This episode is clearly talking about the same barrier, and it is established as being at the edge of the galaxy.
But that's exactly what I was saying all along - that it's always just "edge this", "edge that", and that this in no explicit way relates to a border between inside and outside. A galaxy in reality is full of (unmarked) edges between various parts; an edge between inside and outside is in fact the least likely proposition, because real galaxies don't have definite insides and outsides.
This is the reason why we are free to place the purple barrier anywhere we wish: because the writers' intention of having it separate the inside from the outside is contrary to fact, and not really supported by the fiction, either. Standard fare for science fiction where whatever science the writers know, it's either wrong altogether or then at least outdated.

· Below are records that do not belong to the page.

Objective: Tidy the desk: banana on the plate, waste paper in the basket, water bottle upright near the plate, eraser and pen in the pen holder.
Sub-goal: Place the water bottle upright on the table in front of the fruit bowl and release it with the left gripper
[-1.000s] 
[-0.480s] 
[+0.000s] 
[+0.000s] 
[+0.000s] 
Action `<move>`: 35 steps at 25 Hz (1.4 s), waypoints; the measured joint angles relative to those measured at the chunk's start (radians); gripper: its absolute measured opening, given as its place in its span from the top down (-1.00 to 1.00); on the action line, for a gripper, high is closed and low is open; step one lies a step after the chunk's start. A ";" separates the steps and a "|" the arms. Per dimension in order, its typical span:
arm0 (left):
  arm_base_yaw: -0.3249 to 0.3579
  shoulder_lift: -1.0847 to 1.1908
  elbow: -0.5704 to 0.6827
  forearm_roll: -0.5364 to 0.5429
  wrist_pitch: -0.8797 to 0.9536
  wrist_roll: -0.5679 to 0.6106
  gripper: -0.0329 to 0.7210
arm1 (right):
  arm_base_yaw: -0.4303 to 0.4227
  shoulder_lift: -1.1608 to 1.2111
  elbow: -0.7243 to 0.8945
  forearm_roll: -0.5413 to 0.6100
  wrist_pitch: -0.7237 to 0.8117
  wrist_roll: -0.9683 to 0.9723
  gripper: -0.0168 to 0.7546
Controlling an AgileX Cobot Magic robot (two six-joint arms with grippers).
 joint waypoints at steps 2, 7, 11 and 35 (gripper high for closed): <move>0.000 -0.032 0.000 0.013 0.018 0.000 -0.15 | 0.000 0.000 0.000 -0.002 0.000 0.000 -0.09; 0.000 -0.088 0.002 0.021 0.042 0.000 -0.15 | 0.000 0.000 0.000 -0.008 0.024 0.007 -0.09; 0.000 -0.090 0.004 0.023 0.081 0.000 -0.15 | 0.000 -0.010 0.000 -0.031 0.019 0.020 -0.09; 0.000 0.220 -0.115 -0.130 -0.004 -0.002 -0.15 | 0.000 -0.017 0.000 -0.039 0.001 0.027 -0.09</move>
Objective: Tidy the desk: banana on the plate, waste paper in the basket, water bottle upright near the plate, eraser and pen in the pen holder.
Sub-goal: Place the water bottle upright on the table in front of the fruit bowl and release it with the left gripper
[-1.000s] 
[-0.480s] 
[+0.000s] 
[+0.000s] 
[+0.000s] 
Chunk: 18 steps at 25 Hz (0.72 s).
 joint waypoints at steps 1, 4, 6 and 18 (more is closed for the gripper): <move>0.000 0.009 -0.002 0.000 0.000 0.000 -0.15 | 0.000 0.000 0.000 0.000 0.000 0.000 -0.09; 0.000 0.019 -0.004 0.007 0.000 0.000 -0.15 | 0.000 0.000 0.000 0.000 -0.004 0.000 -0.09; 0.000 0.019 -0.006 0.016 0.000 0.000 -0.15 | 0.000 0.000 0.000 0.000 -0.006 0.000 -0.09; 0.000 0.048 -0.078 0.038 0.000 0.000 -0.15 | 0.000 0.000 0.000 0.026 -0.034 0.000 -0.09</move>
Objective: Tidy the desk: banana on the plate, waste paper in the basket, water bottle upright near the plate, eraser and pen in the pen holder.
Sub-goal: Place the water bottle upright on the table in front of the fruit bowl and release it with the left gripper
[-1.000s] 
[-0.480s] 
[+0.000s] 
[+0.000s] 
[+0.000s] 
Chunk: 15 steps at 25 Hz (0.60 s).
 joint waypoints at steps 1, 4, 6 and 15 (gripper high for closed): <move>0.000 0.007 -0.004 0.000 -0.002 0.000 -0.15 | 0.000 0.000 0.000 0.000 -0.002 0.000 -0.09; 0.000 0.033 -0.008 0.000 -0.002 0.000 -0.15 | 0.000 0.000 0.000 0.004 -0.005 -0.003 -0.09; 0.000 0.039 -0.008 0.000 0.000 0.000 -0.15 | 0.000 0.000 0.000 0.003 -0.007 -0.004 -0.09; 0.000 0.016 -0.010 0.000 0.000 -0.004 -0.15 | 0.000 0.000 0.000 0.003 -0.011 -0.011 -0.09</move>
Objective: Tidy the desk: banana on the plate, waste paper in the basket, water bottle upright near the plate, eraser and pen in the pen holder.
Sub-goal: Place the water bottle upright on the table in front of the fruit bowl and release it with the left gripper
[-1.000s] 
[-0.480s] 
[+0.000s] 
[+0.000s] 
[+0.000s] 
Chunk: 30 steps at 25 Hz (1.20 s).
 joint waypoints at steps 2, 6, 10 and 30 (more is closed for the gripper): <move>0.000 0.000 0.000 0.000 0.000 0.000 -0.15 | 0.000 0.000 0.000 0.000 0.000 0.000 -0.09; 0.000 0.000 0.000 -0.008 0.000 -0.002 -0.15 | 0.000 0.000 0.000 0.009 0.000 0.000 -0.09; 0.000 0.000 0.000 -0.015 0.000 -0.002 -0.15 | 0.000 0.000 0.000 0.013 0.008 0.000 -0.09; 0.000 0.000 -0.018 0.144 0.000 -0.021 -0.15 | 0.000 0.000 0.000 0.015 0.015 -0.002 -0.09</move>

And no, this doesn't change the fact that a sublight journey to the edge would still
probably be an amazing millennial feat rather than a two-century hop. On that we are fully agreed.

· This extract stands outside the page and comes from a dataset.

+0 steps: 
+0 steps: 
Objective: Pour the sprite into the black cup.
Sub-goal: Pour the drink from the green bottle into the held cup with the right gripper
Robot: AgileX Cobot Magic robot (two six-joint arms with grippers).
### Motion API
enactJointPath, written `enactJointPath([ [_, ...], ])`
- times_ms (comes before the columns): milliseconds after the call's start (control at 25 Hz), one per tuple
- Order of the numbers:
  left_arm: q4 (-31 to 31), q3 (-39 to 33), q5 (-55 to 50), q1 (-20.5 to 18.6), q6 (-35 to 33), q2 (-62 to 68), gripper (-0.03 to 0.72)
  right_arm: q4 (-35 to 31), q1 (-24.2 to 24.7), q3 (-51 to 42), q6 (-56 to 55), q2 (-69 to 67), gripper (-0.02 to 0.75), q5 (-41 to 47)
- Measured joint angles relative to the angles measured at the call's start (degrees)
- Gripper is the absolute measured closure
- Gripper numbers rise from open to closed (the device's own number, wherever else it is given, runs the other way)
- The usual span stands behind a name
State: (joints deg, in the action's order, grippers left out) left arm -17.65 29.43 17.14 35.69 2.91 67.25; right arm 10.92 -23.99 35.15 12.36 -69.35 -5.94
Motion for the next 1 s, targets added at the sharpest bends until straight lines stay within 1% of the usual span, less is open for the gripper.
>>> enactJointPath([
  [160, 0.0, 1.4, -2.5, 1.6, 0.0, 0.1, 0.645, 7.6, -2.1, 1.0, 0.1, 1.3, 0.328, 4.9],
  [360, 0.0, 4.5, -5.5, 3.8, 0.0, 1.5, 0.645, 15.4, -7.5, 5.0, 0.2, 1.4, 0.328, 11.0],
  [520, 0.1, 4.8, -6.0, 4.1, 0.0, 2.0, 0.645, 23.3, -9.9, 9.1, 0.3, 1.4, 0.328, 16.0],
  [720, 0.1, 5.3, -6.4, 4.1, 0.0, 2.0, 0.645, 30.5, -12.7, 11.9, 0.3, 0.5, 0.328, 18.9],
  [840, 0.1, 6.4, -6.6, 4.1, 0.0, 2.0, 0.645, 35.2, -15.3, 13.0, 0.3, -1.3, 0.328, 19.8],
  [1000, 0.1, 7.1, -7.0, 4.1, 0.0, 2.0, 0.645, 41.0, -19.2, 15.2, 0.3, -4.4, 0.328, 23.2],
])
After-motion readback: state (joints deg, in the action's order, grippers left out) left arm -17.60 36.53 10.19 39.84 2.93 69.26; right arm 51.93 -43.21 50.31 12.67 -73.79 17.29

Btw...did Trek *ever* use time dilation as a part of the plot?
Apparently not, although it's a great way to wiggle out of speed-distance-time inconsistencies. Trek drives apparently make relativity a user-selectable option, but it's not as if it has gone away as a concept altogether.
Every hour they would run into some new hard-headed alien of the week.

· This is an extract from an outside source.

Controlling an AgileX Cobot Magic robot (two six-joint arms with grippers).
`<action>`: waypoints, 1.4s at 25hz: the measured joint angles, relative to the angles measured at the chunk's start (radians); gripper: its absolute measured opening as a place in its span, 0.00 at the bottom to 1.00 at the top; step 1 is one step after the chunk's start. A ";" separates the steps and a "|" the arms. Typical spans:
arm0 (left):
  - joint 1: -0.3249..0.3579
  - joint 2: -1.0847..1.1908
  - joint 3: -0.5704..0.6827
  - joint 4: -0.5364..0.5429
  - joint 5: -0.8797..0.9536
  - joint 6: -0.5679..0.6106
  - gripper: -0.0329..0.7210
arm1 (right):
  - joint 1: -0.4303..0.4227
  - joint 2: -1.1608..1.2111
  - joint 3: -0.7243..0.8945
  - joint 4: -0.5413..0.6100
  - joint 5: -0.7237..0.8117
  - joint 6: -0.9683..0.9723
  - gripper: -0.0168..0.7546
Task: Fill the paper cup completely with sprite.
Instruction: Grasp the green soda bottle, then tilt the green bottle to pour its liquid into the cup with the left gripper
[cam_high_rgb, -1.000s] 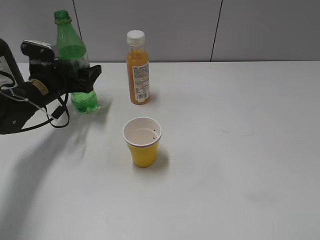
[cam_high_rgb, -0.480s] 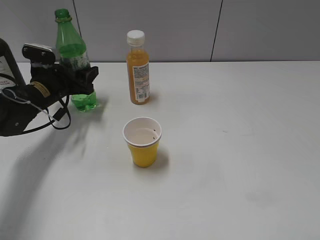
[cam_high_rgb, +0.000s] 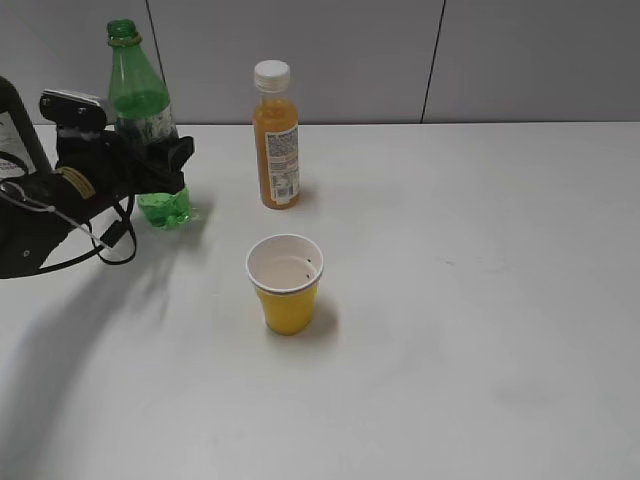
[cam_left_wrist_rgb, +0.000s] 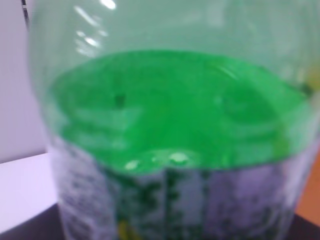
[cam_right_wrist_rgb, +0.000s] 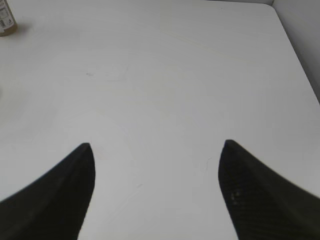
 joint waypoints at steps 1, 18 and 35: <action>0.000 -0.013 0.012 0.000 0.005 0.001 0.65 | 0.000 0.000 0.000 0.000 0.000 0.000 0.79; -0.156 -0.394 0.420 -0.458 -0.002 0.333 0.65 | 0.000 0.000 0.000 0.000 0.000 0.000 0.79; -0.378 -0.417 0.637 -0.772 -0.100 0.650 0.65 | 0.000 0.000 0.000 0.016 0.000 0.000 0.79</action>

Hmm... What can be done about a starship barreling forward at lightspeed? Ships at warp can be stopped dead on their tracks by collapsing the warp field with weapons fire (say, DS9 "Favor the Bold"), but a ship simply coasting insanely fast won't mind if her engines get damaged or destroyed. The hard-headed aliens could board or destroy her, yes, but stop or divert?
That's another scenario Trek never quite tackled. We have seen tractor beams used for capturing a target at warp (DS9 "Paradise"), but do they work on high sublight targets with lots of "natural", Newtonian-Einsteinian kinetic energy? How does one get a ship to large fractions of c anyway - can it be done with warp drives? (See ST:TMP here...)
Also, we never get a clear picture of how fast ships accelerate at impulse. Certain visuals suggest accelerations around a thousand gee, but when two ships maneuver next to each other, accelerations of less than one gee seem to be the norm. Does reaching 0.95 c take a minute, a day, or a year of running at full impulse?